E allora, Harris su Netanyahu potrebbe avere una visione anche più severa del predecessore, e potrebbe già esprimerla nella comunicazione che seguirà l’incontro riservato che avrà con lui alla Casa Bianca  – d’altronde, c’è un’ampia fetta di Democrats che contesta la linea generale del governo Netanyahu da ben prima dell’esplosione del conflitto. “Nel corso della sua carriera, la vicepresidente ha avuto un impegno incrollabile per la sicurezza di Israele. Questo rimane vero oggi”, ha detto un uomo del team della vicepresidente a Barak Ravid di Axios. Harris comunque sottolineerà a Netanyahu che Israele ha tutto il diritto di difendere la propria sicurezza nazionale dagli attacchi esterni, che siano Hamas, Hezbollah o degli Houthi — secondo tradizionale veduta comune a tutta la politica statunitense. Sarà un gioco di bilanciamenti tra istinti della constituency leftist e visioni strategiche (storiche), senza dimenticare che il pick per la vicepresidenza potrebbe ricadere sull’ebreo Josh Shapiro – governatore della nevralgica Pennsylvania.

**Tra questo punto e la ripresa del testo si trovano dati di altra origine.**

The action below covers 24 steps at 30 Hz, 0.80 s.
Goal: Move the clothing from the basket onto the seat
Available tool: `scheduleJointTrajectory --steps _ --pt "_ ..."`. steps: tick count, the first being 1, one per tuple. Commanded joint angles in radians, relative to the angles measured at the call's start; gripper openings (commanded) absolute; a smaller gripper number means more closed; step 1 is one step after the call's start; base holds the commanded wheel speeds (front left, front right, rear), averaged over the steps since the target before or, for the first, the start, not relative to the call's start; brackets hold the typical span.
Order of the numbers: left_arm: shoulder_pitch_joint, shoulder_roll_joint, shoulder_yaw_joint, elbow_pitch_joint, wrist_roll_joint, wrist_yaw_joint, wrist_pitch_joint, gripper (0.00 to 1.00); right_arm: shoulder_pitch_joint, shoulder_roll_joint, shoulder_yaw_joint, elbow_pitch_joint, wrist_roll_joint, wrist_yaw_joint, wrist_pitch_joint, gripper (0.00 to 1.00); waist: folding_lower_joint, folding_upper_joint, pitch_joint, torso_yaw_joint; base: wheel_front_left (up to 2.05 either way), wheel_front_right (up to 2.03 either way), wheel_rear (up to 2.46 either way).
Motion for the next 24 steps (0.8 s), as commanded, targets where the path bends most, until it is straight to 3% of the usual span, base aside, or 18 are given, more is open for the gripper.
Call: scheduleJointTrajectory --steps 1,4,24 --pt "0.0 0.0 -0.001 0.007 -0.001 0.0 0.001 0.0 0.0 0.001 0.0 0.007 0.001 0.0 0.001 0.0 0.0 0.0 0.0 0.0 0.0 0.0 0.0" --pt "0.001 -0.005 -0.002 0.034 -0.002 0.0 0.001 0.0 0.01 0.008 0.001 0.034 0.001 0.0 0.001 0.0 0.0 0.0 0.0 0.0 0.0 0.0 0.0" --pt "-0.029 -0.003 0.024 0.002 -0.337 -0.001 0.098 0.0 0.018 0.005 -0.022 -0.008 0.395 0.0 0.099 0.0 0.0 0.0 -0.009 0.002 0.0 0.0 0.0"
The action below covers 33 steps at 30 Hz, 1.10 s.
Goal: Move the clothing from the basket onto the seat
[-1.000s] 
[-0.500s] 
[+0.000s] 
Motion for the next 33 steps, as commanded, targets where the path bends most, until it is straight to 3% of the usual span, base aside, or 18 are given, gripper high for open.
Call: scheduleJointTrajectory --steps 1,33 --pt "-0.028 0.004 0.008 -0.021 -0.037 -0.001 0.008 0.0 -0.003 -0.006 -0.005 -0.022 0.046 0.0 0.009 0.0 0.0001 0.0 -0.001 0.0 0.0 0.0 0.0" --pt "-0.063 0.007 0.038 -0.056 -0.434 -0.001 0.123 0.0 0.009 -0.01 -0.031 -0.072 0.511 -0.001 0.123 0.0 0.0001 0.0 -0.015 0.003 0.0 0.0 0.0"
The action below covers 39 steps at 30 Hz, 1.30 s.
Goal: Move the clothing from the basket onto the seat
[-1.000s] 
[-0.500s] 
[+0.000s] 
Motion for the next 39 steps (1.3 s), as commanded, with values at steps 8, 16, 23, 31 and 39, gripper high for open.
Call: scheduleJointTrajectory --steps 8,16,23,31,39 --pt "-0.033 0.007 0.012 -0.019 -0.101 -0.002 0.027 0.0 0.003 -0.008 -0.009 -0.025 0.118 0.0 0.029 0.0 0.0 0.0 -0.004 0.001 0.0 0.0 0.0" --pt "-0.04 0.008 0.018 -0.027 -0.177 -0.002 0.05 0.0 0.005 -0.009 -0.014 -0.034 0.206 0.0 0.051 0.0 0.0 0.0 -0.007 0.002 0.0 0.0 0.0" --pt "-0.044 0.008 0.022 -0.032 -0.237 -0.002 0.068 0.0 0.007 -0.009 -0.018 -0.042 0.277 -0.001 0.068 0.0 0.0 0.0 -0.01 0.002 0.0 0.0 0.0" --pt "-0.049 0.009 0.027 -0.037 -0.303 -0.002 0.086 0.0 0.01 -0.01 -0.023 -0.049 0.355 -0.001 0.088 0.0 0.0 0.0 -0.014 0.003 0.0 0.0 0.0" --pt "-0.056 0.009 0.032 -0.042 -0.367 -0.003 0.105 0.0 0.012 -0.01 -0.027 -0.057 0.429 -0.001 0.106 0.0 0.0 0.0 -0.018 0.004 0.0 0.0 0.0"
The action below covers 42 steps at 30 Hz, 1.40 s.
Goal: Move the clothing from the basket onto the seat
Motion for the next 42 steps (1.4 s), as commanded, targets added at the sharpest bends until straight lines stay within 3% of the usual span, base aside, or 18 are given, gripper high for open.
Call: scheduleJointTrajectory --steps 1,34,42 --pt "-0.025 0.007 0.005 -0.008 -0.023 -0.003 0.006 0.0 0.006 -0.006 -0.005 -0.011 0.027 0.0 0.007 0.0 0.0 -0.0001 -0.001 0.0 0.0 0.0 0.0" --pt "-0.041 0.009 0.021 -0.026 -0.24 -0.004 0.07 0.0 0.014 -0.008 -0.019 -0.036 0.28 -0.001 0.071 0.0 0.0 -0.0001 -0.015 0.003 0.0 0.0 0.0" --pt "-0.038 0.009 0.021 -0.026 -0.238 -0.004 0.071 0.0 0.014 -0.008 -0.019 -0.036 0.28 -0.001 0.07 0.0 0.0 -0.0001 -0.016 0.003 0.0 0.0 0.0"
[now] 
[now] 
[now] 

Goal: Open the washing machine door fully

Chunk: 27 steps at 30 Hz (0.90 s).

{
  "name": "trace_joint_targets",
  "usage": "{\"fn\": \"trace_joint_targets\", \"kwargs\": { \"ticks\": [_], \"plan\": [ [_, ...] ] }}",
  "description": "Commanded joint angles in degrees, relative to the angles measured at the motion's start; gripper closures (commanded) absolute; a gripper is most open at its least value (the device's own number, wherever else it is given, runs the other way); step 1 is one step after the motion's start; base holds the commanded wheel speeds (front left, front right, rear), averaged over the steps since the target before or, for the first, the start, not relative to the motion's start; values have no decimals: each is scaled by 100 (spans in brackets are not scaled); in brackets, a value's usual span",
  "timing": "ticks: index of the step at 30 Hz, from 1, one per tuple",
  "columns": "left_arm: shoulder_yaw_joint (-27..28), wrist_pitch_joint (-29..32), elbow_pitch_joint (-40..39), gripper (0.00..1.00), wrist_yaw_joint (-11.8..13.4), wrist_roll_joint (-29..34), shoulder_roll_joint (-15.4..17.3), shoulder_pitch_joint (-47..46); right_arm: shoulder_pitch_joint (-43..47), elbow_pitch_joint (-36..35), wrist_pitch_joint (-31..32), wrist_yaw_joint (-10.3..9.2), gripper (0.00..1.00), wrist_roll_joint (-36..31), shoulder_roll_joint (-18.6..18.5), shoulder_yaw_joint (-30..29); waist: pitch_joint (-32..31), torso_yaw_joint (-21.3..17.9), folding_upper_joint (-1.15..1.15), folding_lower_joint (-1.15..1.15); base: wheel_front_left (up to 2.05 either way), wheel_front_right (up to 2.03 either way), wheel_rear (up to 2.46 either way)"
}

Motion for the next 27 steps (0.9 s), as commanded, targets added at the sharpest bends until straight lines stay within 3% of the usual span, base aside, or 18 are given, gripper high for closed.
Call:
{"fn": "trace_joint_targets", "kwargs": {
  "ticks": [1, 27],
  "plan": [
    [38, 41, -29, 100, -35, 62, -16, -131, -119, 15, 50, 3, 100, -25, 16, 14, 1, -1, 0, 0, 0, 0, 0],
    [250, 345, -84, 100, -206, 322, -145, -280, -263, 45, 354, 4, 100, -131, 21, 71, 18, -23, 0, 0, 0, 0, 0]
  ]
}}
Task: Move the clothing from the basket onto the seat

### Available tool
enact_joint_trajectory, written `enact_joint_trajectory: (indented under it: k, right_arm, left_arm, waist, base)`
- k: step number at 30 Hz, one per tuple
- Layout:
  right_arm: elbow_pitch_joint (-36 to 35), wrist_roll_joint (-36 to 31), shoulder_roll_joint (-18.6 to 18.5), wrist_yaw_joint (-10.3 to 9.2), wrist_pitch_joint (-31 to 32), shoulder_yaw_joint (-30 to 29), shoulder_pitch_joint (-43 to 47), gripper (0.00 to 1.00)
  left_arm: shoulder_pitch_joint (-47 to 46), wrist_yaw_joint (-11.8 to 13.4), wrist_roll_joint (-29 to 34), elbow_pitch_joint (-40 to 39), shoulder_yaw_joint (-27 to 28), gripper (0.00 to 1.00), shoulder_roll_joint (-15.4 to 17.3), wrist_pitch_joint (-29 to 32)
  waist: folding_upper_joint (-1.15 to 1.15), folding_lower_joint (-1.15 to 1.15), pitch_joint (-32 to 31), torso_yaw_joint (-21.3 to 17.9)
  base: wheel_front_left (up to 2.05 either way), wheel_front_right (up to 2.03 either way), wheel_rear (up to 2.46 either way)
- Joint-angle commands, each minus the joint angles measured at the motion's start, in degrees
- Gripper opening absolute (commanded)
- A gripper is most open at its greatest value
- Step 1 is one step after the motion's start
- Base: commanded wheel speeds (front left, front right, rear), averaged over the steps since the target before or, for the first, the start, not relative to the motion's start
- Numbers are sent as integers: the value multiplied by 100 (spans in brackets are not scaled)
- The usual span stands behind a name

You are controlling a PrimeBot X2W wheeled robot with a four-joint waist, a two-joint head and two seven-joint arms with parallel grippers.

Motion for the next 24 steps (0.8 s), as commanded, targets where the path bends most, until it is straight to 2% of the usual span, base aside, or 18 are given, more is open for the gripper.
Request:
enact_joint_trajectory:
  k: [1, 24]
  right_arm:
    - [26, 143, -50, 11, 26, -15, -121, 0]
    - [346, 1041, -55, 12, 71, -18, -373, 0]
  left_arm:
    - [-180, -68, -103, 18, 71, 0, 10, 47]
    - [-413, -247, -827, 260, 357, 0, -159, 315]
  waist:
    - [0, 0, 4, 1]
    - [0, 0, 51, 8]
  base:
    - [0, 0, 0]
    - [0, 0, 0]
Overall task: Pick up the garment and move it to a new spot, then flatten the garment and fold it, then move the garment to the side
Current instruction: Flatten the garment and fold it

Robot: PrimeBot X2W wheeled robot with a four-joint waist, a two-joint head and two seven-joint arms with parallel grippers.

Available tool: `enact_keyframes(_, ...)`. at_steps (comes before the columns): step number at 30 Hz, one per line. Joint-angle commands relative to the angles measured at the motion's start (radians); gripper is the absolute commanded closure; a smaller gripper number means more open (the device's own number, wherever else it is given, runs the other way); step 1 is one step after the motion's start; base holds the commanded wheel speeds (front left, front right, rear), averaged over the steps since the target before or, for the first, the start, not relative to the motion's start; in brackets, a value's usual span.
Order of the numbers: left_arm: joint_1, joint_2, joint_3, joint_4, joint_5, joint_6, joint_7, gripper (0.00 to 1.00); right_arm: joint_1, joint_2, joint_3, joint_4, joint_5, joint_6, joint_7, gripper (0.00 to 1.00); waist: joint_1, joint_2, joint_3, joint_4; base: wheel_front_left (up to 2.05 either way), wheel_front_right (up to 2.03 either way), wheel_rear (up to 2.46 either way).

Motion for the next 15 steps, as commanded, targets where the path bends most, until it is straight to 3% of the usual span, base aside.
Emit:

“Prevediamo che la vicepresidente trasmetterà la sua opinione”, dice la fonte di Axios, ossia che “è tempo che la guerra finisca in un modo in cui Israele sia sicuro, tutti gli ostaggi siano rilasciati, la sofferenza dei civili palestinesi a Gaza finisca e il popolo palestinese possa godere del suo diritto alla dignità, alla libertà e all’autodeterminazione”. E si evidenzia il concetto di “fine” della guerra, ma senza dimenticare che “Israele sia sicuro”; dunque un passo oltre al cessate il fuoco, pur nella tutela dello Stato ebraico. Con Harris, Netanyahu programma di discutere gli sforzi per portare avanti i negoziati, ma soprattutto vuole proprio capire quello che potrebbe succedere in futuro – se la democratica dovesse vincere la corsa per la Casa Bianca in cui ormai è proiettata, anche se ufficiosamente.

Con Biden, Netanyahu (lo incontrerà forse giovedì, se i sintomi e la contagiosità del Covid saranno sotto controllo) vuole garantirsi continuità a breve termine. Biden ha promesso di impegnarsi in questi suoi prossimi sei mesi (quattro dopo il voto e due di amministrazione transazionale) per “finire” la guerra a Gaza e riportare a casa gli ostaggi. Netanyahu porterà invece le sue istanze — nella sostanza: eliminare Hamas e i gruppi combattenti palestinesi alleati, continuando a combattere se serve — davanti al Congresso riunito in sezione congiunta mercoledì. In quell’occasione, Harris non ci sarà per un impegno precedente a Indianapolis: una tappa utile per Usa2024, le cui dinamiche pesano inevitabilmente sul percorso della crisi in Medio Oriente.